Mai come adesso che sto lentamente riprendendo possesso del mio corpo e del suo funzionamento, mai come adesso che riesco faticosamente a muovere senza dolore gambe rattrappite dalle fratture e dall’immobilità durata più di tre mesi, mai come adesso che sperimento da vicino l’utilità preziosa di un assiduo e discreto servizio di assistenza domiciliare, che mi consente, comunque, una vita quasi normale: mai come adesso credo di capire perché è giusto e doveroso battersi perché alle persone con disabilità, a prescindere dal livello di autosufficienza, sia assicurata la possibilità di costruire attorno alla propria esistenza un progetto plausibile e sostenibile di “vita indipendente”.
Vedo infatti con crescente preoccupazione diffondersi la tendenza socioculturale a togliere alla famiglia e alla persona i gangli decisionali rispetto a presente e futuro, attraverso riorganizzazioni dei servizi e delle prestazioni, che partono sempre e comunque da valutazioni di carattere reddituale. Sembra ormai ineluttabile parlare sempre e comunque di denaro. Capisco che siamo in crisi, ma non c’è di peggio, per chi già in qualche modo deve scontare uno svantaggio, un handicap, una differenza, che sentirsi valutato secondo parametri (al ribasso) di carattere quasi esclusivamente economico. In un progetto di “vita indipendente”, come meglio di me sanno argomentare i paladini di questo strumento di emancipazione e di autonomia, si costruisce infatti un mix fra la volontà della persona, le opportunità esistenti, le persone che durante la giornata sono chiamate a garantire le condizioni per realizzare il progetto, e tutto questo avviene costruendo un budget, che è certamente connotato da fattori di spesa, ma non solo da questo.

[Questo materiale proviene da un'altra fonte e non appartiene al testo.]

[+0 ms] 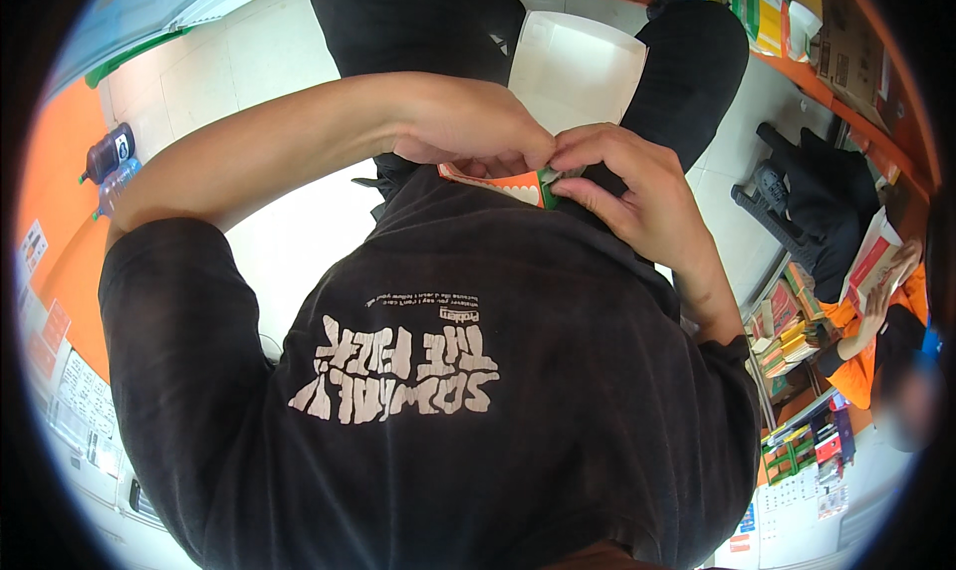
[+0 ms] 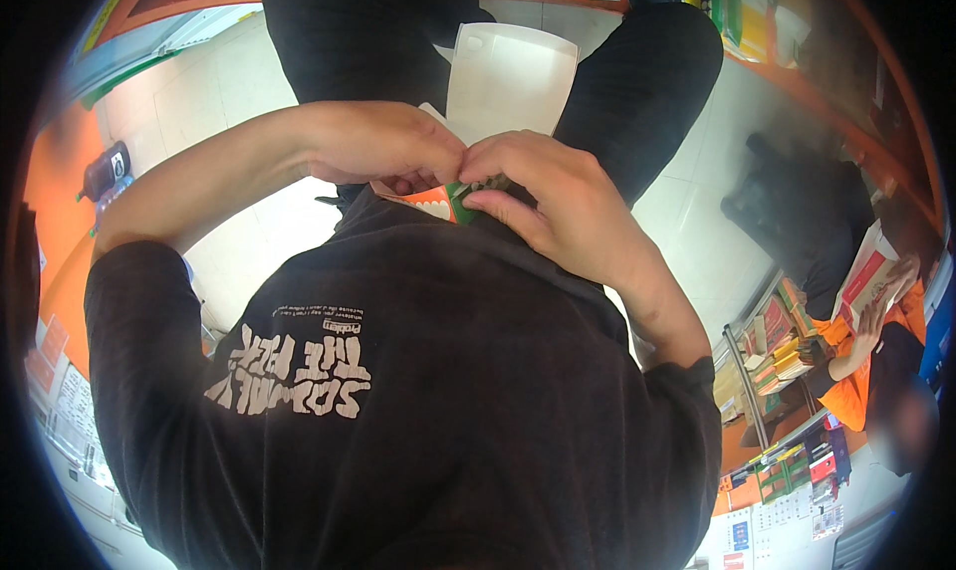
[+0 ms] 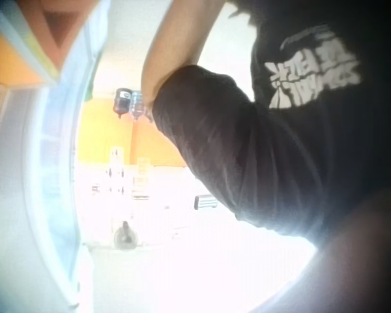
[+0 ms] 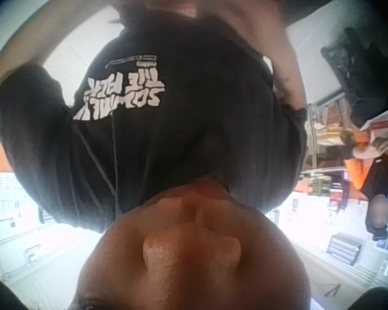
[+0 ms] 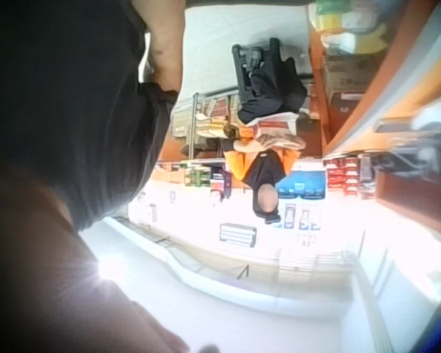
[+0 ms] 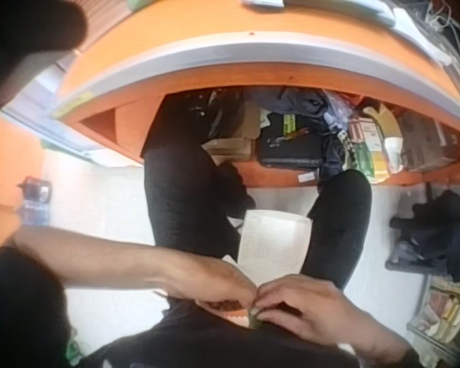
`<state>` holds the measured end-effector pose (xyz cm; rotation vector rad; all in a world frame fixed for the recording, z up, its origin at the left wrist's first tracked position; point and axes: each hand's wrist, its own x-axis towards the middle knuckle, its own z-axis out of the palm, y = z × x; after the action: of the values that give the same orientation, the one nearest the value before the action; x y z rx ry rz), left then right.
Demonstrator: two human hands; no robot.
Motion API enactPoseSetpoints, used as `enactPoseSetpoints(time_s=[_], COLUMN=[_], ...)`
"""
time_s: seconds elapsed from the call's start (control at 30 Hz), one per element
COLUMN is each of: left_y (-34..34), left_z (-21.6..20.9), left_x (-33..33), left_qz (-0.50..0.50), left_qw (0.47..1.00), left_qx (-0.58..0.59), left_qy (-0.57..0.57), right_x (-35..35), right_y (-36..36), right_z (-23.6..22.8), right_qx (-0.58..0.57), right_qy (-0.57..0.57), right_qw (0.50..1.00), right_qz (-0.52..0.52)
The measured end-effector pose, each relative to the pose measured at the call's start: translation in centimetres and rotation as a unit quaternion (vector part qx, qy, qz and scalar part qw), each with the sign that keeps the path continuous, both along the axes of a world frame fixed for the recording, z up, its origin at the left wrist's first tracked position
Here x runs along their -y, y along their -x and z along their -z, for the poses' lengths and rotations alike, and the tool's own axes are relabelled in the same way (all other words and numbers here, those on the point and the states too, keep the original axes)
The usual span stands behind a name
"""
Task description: The person sits on the floor and repeatedly inserts small white paper sheets into green and orange paper wrappers. They fold the wrappers around the sheets and place the finished packs onto a stack on the orange desk. The process is repeated continuously throughout the clip.
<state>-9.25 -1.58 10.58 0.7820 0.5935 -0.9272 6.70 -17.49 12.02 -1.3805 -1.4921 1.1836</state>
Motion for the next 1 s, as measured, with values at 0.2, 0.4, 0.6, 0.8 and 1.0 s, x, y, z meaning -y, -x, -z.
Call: enactPoseSetpoints(time_s=[0.2, 0.4, 0.6, 0.8, 1.0], left_y=[0.1, -0.6, -0.4, -2.3, -5.3], left_z=[0.2, -2.4, -4.4, -2.3, 4.3], left_x=[0.3, -1.8, -2.7, -3.8, -1.6], left_qz=[-0.008, 0.137, 0.114, -0.106, -0.383], left_qw=[0.999, 0.945, 0.923, 0.536, 0.686], left_qx=[0.032, 0.165, 0.262, 0.42, 0.283], left_qy=[-0.02, -0.246, -0.259, -0.725, -0.549], right_x=[-0.3, -0.7, -0.6, -3.9, -9.9], right_y=[-0.8, -0.9, -0.1, -2.2, -1.3], right_z=[-0.4, -1.1, -0.9, 2.3, 5.1], right_qx=[-0.038, -0.041, -0.029, -0.102, -0.256], right_qy=[0.089, 0.085, 0.085, 0.156, -0.009], right_qw=[0.995, 0.995, 0.996, 0.956, 0.917], right_qz=[-0.017, -0.015, 0.016, 0.226, 0.307])
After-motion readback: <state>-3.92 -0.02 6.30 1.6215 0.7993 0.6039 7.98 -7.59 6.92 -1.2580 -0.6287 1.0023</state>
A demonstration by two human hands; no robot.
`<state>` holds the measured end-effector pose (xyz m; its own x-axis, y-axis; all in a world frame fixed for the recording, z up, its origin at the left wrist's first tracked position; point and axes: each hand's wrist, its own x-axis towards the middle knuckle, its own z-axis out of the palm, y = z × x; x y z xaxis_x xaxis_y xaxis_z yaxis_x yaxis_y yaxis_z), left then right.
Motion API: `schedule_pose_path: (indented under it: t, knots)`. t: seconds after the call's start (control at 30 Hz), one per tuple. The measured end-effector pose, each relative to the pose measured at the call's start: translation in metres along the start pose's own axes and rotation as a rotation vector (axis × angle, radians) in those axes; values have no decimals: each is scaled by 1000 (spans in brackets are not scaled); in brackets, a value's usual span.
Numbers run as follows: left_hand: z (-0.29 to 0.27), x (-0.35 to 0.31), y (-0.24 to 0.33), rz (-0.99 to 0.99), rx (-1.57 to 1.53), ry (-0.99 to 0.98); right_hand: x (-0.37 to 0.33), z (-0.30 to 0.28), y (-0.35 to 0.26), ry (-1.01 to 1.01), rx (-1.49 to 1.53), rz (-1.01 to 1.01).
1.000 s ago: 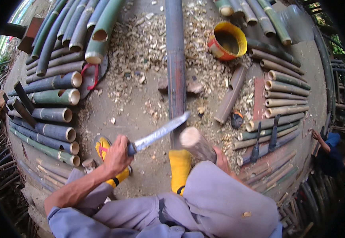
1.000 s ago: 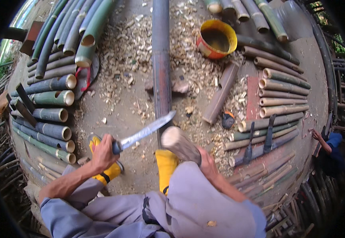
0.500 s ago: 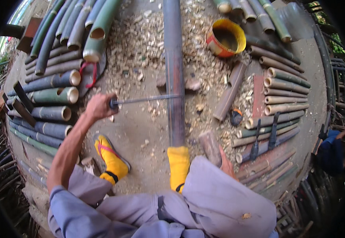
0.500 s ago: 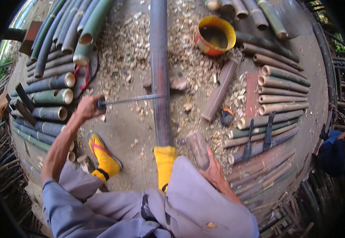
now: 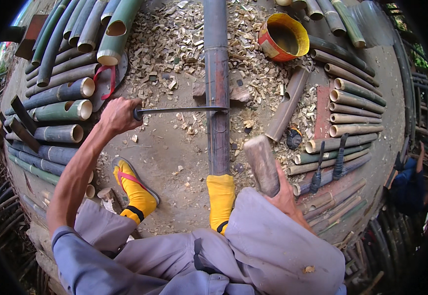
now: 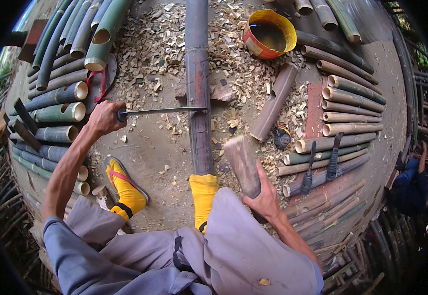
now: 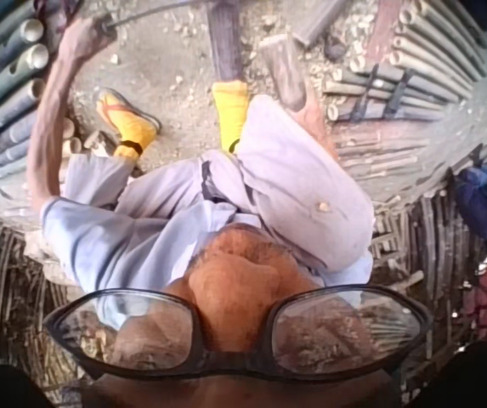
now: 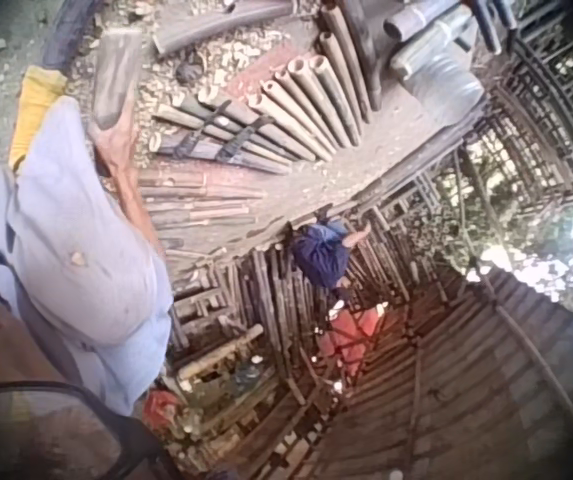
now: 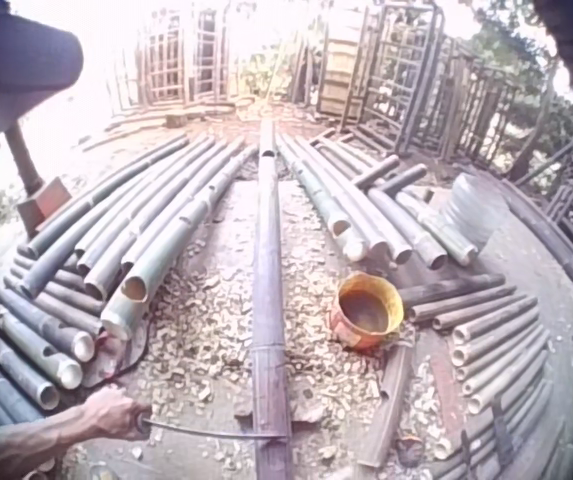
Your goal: The person carves a hole into a long bamboo pole using a knife and a wooden mallet, then smooths the interior edges with a chisel and a smaller blade.
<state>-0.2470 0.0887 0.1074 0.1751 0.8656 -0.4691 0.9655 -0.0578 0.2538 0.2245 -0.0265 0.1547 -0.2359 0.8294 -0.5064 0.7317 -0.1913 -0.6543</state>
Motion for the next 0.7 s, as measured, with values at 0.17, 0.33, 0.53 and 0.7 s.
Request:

La domanda di fondo infatti è: che cosa possiamo fare delle nostre vite? Quali desideri abbiamo? Con chi vogliamo vivere? E dove? Quali orari sono compatibili con la nostra libertà di scelta? E se riusciamo a vivere in modo “non dipendente” possiamo davvero ipotizzare il superamento dell’handicap, ossia una “vita alla pari”? Le nuove tecnologie, la rete, sembrano avvicinare le persone disabili a una serie incredibile di opportunità, anche quando la comunicazione diventa difficile, o l’autosufficienza si riduce.
Ma se nel ripensare i servizi sociosanitari ci si limita a immaginare condizioni sempre più onerose di accesso e di fruizione, se tutto diventa complicato e ipercontrollato, la conclusione sarà una sola: l’impoverimento non solo economico, ma anche mentale, di raggio d’azione, di ambizioni, di desideri.
Torno alla mia condizione transitoria: più ritarda il mio ritorno all’autonomia piena, più mi accorgo che tendo ad accontentarmi di una vita meno densa, più circoscritta, più scandita dai ritmi dell’assistenza. E penso a quante persone con potenzialità assolutamente analoghe alle mie sono di fatto costrette a rinunciare a sogni e progetti di vita, perché qualcun altro ha deciso per loro, per “il loro bene”.
Da troppo tempo leggo e vedo servizi sulla disabilità che hanno i toni del dramma e della sconfitta. Sempre più difficile veder raccontare un successo, un miglioramento, una novità positiva. Forse è il momento di reagire, e di rivendicare normalità di vita, come tutti. Senza dover chiedere scusa di esistere.